For the festive season, we quickly become wrapped in the busy periods of shopping, seeing loved ones, festive parties and indulging where we normally wouldn’t. However this could be a time of the year we take a step back and revaluate and reflect on what we have achieved in our relationship goals, and of course what we are looking to achieve for our future.
Reflection; Ask yourself the right questions
Take a moment today to reflect. It is easy to forget about your dating experiences, the patterns noticeable in your past relationships and the dating faux pas that keep reoccurring. We can also get carried away with looking for the ‘perfect person’, discounting individuals based on small aspects such as their height, hair colour or star sign, but instead should be considering looking for the ‘perfect relationship’ – a relationships where you are understanding of one another, having the same levels of compassion and valuing their needs and happiness as much as your own, receiving care and intimacy, sharing thoughts and sharing common interests with each other.
Reflection will help you regroup and enable you to understand what is truly important for finding love moving in to the New Year. By asking yourself the following questions, you will allow yourself time to reflect on your relationship history and its future;
1. Who is my relationship role model?
2. What type of relationship do they have?
3. What issues do I think they have overcome together?
4. How do I think they have done this?
5. What is my idea of the perfect relationship for me?

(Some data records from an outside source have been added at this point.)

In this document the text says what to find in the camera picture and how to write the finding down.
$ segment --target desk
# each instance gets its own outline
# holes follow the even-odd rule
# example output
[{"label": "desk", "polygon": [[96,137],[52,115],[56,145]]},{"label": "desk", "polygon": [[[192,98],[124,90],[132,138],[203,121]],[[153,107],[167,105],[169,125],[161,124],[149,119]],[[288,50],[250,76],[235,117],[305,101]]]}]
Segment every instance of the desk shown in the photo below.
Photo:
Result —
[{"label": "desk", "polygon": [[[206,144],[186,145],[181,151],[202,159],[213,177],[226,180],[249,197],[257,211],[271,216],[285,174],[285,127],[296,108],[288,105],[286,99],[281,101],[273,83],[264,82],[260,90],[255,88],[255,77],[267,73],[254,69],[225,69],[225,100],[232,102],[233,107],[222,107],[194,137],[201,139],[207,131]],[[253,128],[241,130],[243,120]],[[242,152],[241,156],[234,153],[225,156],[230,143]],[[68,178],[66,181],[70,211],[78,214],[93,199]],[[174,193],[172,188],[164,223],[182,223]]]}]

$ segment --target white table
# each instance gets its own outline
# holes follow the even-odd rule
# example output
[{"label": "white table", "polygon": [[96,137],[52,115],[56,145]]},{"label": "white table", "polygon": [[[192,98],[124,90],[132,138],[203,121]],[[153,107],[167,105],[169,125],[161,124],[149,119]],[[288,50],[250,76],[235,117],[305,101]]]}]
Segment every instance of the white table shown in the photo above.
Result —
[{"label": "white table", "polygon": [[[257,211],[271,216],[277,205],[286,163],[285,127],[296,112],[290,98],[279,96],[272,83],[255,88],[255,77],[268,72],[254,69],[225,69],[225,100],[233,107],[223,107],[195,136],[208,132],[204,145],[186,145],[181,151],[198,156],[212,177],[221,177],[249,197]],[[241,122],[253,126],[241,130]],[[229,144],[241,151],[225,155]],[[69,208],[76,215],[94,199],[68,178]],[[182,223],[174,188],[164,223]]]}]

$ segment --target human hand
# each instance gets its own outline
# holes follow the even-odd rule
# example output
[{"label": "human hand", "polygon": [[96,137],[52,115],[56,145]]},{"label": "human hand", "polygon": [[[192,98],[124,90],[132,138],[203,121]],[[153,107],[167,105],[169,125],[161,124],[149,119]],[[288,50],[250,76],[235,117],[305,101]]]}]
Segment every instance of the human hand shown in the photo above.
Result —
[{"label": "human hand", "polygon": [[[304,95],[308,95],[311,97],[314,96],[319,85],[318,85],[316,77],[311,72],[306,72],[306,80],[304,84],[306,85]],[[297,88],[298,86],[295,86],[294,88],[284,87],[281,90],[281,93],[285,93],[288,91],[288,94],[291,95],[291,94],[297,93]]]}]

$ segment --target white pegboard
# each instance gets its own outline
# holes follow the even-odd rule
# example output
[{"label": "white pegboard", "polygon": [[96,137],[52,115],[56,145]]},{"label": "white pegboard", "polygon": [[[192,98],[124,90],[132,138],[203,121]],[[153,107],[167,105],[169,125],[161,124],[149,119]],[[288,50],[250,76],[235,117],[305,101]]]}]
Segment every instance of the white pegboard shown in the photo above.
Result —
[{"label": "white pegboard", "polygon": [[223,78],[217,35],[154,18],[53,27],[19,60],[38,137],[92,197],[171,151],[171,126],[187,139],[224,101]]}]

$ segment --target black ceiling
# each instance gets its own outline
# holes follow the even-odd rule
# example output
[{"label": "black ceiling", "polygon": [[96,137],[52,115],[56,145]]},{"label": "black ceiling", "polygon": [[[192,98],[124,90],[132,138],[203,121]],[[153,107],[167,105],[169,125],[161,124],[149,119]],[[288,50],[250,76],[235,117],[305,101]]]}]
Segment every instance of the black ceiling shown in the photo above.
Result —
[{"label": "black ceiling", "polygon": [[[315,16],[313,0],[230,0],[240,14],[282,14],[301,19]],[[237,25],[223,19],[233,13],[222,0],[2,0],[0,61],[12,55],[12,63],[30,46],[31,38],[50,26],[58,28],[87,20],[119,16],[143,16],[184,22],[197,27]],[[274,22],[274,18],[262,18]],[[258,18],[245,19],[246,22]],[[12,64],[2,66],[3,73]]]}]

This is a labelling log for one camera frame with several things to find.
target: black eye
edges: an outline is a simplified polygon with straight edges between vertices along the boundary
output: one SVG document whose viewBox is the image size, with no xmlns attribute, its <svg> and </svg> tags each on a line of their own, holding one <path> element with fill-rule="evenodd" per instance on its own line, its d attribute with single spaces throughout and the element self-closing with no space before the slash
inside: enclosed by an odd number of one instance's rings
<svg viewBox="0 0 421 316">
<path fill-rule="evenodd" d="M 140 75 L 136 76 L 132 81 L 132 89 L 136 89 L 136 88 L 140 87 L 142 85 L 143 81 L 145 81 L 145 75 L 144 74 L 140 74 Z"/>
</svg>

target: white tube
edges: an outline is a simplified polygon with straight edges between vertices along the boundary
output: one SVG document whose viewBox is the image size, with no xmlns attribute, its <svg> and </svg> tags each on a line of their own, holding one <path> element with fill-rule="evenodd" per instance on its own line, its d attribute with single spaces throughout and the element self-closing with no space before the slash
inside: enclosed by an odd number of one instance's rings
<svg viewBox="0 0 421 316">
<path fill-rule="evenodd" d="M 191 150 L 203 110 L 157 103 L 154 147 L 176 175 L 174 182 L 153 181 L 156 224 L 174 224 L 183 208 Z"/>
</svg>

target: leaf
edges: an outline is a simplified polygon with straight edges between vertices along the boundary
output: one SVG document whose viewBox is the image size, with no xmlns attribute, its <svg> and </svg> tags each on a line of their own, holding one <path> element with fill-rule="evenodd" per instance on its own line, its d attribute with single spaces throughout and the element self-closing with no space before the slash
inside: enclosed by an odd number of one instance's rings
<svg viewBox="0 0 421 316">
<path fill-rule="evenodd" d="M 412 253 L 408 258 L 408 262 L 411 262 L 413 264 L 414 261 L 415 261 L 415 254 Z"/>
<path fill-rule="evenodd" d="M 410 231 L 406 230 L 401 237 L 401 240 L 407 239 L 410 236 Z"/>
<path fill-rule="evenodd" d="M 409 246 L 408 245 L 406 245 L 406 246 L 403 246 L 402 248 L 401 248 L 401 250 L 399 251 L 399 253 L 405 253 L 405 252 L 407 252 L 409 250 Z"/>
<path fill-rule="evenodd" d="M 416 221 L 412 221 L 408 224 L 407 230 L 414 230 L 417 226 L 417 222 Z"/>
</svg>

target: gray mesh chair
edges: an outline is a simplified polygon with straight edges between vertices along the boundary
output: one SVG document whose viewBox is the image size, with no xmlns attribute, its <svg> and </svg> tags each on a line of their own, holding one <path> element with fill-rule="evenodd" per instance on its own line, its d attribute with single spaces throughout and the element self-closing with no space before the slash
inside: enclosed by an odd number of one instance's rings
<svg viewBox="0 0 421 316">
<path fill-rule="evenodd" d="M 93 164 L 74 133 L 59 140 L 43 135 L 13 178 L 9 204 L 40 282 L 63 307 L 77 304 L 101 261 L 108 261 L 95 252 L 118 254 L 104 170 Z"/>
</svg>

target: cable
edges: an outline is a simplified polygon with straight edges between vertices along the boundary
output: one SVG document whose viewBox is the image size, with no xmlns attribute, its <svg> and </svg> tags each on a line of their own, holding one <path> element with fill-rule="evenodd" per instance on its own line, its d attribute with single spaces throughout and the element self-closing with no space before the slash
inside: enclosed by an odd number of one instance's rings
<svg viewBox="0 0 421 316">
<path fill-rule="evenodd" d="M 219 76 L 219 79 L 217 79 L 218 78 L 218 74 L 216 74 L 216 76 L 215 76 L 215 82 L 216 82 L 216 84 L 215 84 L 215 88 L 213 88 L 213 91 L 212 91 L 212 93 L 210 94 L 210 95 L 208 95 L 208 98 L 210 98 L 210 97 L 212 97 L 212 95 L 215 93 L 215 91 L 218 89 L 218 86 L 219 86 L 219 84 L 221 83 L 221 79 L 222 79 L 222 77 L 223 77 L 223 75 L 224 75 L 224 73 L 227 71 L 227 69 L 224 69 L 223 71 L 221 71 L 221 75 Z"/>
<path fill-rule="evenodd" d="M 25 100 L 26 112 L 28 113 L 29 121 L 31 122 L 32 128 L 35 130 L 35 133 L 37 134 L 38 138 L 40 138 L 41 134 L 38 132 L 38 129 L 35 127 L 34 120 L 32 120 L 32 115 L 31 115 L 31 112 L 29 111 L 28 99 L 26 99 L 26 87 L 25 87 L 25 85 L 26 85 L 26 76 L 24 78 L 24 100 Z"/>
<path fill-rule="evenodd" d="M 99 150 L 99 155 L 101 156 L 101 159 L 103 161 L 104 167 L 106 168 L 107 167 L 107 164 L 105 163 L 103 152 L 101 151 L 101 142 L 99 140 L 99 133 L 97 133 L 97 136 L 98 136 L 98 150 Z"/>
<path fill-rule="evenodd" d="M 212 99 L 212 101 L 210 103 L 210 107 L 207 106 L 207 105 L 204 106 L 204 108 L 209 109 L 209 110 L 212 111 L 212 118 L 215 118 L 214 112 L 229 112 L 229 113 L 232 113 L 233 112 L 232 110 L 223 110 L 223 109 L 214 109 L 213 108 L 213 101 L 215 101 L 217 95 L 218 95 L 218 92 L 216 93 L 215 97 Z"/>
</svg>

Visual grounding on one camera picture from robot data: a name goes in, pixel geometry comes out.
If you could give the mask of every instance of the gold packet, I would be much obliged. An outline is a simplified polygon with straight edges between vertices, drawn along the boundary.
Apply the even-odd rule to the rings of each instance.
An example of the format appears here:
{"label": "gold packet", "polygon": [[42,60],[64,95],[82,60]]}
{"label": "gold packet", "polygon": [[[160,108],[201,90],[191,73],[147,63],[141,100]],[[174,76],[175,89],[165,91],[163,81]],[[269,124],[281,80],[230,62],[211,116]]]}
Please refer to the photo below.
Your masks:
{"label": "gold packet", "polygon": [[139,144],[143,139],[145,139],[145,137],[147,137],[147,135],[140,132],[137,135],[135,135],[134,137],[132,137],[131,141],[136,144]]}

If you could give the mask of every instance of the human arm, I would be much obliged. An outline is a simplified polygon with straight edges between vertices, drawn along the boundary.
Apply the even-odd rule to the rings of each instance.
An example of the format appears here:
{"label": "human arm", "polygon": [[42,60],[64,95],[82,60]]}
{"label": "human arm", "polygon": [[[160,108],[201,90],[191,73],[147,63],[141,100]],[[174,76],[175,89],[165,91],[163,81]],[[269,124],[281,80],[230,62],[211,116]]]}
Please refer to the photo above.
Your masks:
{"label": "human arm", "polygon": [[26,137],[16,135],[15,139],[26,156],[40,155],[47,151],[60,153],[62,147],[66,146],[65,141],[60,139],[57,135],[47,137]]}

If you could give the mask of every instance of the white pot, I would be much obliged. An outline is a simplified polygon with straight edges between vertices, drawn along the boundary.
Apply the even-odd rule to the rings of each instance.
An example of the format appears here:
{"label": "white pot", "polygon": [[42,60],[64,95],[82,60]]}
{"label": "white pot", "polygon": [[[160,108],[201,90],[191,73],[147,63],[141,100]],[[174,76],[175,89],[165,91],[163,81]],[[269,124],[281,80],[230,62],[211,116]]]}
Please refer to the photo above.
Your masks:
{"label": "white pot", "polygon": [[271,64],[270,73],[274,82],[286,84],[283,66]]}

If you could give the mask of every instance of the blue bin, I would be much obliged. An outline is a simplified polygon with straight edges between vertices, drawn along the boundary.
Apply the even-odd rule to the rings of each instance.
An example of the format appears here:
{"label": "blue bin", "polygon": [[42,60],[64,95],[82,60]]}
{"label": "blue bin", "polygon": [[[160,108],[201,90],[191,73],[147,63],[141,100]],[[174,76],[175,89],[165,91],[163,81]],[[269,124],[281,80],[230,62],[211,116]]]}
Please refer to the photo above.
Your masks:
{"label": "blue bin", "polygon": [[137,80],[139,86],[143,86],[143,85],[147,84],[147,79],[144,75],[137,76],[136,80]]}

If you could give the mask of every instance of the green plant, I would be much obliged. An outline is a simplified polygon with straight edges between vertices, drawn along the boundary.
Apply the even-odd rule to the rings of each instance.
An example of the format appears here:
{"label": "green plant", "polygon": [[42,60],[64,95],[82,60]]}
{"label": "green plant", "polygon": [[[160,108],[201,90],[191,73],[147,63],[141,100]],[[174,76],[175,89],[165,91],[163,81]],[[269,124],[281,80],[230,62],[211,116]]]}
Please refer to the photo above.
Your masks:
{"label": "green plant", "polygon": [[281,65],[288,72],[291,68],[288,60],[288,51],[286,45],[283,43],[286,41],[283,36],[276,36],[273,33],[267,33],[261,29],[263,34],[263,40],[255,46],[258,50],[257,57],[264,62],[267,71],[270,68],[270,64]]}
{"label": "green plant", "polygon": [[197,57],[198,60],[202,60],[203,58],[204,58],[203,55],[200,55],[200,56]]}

6. Where do my ideas of the perfect relationship stem from?
1. What similarities in my past relationships has there been?
2. What differences can be seen in my past relationships?

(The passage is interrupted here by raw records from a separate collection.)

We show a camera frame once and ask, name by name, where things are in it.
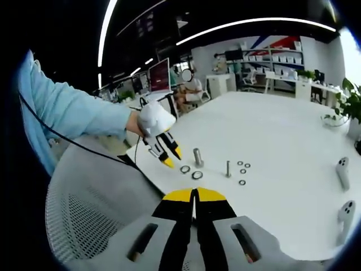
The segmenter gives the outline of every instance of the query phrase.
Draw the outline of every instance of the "green plant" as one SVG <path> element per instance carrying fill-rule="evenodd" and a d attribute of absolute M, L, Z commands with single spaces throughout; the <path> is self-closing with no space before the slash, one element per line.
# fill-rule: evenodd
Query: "green plant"
<path fill-rule="evenodd" d="M 123 91 L 120 95 L 118 95 L 118 102 L 121 102 L 122 100 L 125 100 L 126 98 L 134 99 L 135 94 L 131 90 Z"/>
<path fill-rule="evenodd" d="M 307 78 L 311 78 L 312 80 L 316 78 L 315 72 L 307 71 L 305 69 L 298 69 L 297 74 L 299 76 L 304 76 L 304 77 L 307 77 Z"/>
<path fill-rule="evenodd" d="M 335 114 L 349 119 L 357 119 L 361 124 L 361 86 L 357 86 L 345 78 L 342 82 L 342 88 L 348 90 L 350 96 L 345 98 L 341 95 L 341 92 L 336 94 L 339 105 L 334 108 Z M 336 120 L 336 115 L 325 115 L 324 119 Z"/>

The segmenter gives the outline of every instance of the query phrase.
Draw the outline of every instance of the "metal washer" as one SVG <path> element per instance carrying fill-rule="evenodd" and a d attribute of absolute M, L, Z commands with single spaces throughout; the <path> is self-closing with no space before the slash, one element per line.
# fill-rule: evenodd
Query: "metal washer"
<path fill-rule="evenodd" d="M 189 171 L 191 171 L 191 167 L 189 165 L 184 165 L 180 168 L 180 172 L 182 172 L 183 174 L 186 174 Z"/>
<path fill-rule="evenodd" d="M 194 171 L 193 173 L 192 173 L 192 179 L 193 180 L 199 180 L 200 178 L 202 178 L 203 177 L 203 172 L 202 171 Z"/>

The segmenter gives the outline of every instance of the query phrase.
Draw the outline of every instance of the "metal bolt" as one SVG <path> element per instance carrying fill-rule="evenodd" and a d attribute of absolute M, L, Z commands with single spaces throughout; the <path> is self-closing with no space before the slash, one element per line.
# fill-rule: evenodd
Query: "metal bolt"
<path fill-rule="evenodd" d="M 226 173 L 226 177 L 227 177 L 227 178 L 230 178 L 230 177 L 231 177 L 230 161 L 227 161 L 227 173 Z"/>
<path fill-rule="evenodd" d="M 194 159 L 196 160 L 196 168 L 202 168 L 204 166 L 204 161 L 201 158 L 201 152 L 199 148 L 193 149 Z"/>

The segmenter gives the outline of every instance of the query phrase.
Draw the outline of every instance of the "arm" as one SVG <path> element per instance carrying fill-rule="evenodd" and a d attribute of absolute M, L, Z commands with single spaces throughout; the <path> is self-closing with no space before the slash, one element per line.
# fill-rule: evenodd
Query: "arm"
<path fill-rule="evenodd" d="M 32 96 L 37 115 L 60 134 L 76 138 L 82 134 L 125 137 L 126 129 L 142 135 L 137 112 L 77 90 L 67 83 L 54 83 L 37 68 L 31 69 Z M 45 136 L 56 137 L 44 128 Z"/>

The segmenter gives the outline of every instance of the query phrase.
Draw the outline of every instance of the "black ceiling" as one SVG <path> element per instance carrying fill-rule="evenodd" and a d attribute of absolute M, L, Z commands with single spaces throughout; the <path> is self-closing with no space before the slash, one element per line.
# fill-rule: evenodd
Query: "black ceiling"
<path fill-rule="evenodd" d="M 101 69 L 98 68 L 99 37 L 109 0 L 46 1 L 39 16 L 44 18 L 47 29 L 43 27 L 43 31 L 39 31 L 40 41 L 32 49 L 48 76 L 92 91 L 98 86 L 99 72 L 106 84 L 108 76 L 121 72 L 128 75 L 137 67 L 144 67 L 146 60 L 156 59 L 157 51 L 161 58 L 176 59 L 194 47 L 238 37 L 284 34 L 310 36 L 324 42 L 335 38 L 334 33 L 312 25 L 263 22 L 220 29 L 175 46 L 176 42 L 195 33 L 233 21 L 288 17 L 308 19 L 337 29 L 341 27 L 341 23 L 335 24 L 328 10 L 317 0 L 222 0 L 217 2 L 218 5 L 209 0 L 167 0 L 150 11 L 153 13 L 152 32 L 139 38 L 139 27 L 133 23 L 119 34 L 138 15 L 159 2 L 118 0 L 105 39 Z M 143 19 L 150 12 L 141 17 L 142 24 L 147 23 Z M 178 30 L 177 19 L 188 24 Z"/>

3. Can I see emerging patterns in types of people I date or I am attracted to?
4. Do I have reoccurring ideas that dominate my relationships or end my relationships?

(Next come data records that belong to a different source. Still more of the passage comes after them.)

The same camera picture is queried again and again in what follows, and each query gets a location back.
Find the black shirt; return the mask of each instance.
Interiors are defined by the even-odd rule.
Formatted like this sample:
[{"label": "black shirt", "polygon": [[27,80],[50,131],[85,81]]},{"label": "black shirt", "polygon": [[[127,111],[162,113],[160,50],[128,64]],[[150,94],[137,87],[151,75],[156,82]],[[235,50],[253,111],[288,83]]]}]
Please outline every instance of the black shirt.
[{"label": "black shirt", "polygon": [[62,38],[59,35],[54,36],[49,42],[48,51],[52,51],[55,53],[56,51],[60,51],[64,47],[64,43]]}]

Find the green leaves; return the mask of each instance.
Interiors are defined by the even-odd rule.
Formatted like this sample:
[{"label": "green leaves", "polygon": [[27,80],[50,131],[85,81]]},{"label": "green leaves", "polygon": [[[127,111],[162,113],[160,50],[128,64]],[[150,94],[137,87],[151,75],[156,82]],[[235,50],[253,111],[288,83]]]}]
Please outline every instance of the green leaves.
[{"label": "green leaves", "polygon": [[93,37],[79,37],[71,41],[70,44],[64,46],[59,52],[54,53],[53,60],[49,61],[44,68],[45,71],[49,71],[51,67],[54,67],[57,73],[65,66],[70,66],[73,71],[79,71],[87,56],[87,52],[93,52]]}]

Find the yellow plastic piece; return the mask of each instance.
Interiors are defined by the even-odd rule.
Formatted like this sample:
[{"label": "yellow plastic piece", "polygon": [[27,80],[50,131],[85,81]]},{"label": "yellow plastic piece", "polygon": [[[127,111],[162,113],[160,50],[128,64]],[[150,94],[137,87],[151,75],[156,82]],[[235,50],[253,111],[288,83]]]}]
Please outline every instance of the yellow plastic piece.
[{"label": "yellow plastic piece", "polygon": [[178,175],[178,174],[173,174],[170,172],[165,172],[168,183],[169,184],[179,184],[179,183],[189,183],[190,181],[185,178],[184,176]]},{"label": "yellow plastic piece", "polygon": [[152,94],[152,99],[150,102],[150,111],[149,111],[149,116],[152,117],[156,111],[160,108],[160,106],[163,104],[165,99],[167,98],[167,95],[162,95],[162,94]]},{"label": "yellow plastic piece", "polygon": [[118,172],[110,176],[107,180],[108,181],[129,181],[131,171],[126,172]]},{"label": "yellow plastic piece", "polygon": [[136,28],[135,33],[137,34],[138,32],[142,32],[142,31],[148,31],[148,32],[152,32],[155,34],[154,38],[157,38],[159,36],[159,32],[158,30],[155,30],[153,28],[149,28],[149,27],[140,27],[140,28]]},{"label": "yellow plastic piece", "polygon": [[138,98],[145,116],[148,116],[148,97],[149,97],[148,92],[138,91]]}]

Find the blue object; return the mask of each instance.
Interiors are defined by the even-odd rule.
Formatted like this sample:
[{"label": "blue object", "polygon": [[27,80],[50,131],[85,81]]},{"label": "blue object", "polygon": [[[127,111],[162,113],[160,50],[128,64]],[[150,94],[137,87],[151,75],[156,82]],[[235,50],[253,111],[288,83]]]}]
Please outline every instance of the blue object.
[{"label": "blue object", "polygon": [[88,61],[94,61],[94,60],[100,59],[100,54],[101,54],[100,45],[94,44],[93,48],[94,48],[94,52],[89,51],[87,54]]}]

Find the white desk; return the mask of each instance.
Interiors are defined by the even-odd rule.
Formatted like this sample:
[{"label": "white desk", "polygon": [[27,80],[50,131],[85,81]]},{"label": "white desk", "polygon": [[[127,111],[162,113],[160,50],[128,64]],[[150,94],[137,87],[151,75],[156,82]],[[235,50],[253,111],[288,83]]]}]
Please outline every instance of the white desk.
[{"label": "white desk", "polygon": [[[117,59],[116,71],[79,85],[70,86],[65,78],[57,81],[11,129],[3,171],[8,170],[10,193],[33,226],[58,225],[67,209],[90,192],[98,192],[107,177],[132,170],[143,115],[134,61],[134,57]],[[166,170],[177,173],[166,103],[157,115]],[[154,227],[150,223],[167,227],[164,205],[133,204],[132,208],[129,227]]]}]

5. Do I act the same way when issues arise in my relationships?
1. Am I happy in myself?
2. What are the top three things that are important to my life?
3. Do I have a good work life balance to allow for a committed relationship?
4. Am I willing to put the time and effort into meeting someone new?
5. Why do I think that I haven’t found this relationship so far?
6. What changes do I need to make to myself to be the best partner?
1. What am I actually doing to pro-actively find the love I hope for?
2. Am I ready to accept a person into my life?
3. What do I want from a relationship?
4. What would my ideal relationship be like?
5. What are deal breakers for me in a relationship?
By being open with yourself will help you recognise and acknowledge the areas in your romantic life that may need more work for the New Year. This honesty will often cause ambivalence on if we should move forward with certain relationships, if we are looking for the right type of relationship or if we need new goals or our expectations of others, realigned. Change is uncomfortable and often we find ourselves falling into old habits or discounting people based on trivial aspects. However, remember that acknowledgment of where change is needed is the first step to creating a plan moving forward.
Sometimes acting as our own life coach can be tricky as our self-talk may not reflect what is best for us. In this case it might be useful for us to chat to a third party – a life coach/relationship coach who can help to achieve the change needed to help you fulfil your relationship goals. After all, there is no progress without change.